Work task
Search the listing below for the line containing "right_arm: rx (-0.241". From there through the line containing "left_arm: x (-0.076", transcribe every line exactly, both ends included.

Source data

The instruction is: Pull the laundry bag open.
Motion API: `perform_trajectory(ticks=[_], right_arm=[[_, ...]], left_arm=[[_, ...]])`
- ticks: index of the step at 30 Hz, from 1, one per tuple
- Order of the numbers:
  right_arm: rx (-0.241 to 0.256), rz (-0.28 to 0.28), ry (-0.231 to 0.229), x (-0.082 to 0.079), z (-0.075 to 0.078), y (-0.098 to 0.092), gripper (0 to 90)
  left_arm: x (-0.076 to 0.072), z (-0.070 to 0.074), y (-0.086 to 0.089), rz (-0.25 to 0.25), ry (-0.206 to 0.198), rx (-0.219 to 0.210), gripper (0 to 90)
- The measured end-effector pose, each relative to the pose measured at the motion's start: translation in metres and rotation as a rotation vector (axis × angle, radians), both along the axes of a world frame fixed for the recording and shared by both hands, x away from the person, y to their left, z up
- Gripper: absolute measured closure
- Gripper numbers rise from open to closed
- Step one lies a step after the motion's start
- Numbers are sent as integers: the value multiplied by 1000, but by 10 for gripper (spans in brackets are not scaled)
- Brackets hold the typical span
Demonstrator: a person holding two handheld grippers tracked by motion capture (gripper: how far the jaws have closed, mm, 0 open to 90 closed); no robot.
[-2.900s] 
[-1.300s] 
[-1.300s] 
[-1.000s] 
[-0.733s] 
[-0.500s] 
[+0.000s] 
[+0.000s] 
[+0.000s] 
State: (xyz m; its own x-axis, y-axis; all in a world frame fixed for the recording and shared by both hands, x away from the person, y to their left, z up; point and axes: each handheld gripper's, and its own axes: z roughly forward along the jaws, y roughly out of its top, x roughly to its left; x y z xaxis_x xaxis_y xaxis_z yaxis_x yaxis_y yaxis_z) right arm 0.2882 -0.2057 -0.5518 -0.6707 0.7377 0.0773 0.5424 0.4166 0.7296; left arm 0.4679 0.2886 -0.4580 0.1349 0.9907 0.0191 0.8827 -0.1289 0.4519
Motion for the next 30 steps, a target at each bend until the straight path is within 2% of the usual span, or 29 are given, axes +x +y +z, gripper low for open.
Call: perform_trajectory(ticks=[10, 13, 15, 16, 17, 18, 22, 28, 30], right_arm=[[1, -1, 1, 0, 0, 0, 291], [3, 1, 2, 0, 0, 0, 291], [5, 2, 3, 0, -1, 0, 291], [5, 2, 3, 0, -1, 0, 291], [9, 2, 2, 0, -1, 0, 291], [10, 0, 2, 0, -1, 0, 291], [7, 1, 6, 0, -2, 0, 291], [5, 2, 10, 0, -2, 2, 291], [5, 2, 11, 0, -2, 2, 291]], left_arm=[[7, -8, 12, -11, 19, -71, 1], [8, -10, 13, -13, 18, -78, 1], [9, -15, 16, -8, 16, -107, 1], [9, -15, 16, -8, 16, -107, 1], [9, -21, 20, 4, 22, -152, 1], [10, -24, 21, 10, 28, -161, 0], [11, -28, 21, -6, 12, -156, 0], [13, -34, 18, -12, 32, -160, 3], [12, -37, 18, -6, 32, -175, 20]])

Output for this exercise
  right_arm: rx (-0.241 to 0.256), rz (-0.28 to 0.28), ry (-0.231 to 0.229), x (-0.082 to 0.079), z (-0.075 to 0.078), y (-0.098 to 0.092), gripper (0 to 90)
  left_arm: x (-0.076 to 0.072), z (-0.070 to 0.074), y (-0.086 to 0.089), rz (-0.25 to 0.25), ry (-0.206 to 0.198), rx (-0.219 to 0.210), gripper (0 to 90)

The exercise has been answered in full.